What this task involves
Write out exactly the lines of the entries below from the one holding "Mark the aluminium mounting" to the one holding "Mark the aluminium frame", inclusive, and leave out all other lines.

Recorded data
· · · · · · ·

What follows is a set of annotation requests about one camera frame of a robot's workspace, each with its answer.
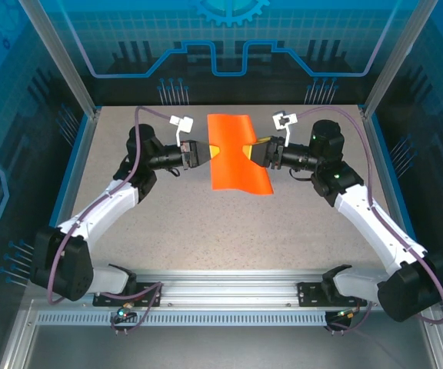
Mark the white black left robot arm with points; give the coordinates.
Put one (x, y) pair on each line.
(102, 203)

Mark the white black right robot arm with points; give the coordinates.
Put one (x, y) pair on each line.
(379, 223)

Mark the grey metal sheet panel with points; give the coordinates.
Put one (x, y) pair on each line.
(221, 350)

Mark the connector with green light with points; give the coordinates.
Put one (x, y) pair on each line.
(123, 313)

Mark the connector with orange light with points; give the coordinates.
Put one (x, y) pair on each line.
(346, 314)

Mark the aluminium table side rail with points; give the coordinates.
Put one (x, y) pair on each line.
(77, 173)
(378, 153)

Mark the aluminium mounting rail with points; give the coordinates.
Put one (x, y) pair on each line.
(225, 288)

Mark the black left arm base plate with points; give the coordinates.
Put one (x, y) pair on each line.
(144, 288)

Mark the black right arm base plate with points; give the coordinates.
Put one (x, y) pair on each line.
(308, 296)

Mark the aluminium frame post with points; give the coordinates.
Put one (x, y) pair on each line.
(62, 57)
(397, 57)

· · · · · · ·

Reply to the exercise
Mark the aluminium mounting rail with points; give the coordinates.
Put one (x, y) pair on each line.
(225, 288)

Mark the black left arm base plate with points; give the coordinates.
Put one (x, y) pair on each line.
(144, 288)

Mark the black right arm base plate with points; give the coordinates.
Put one (x, y) pair on each line.
(308, 296)

Mark the aluminium frame post with points; give the coordinates.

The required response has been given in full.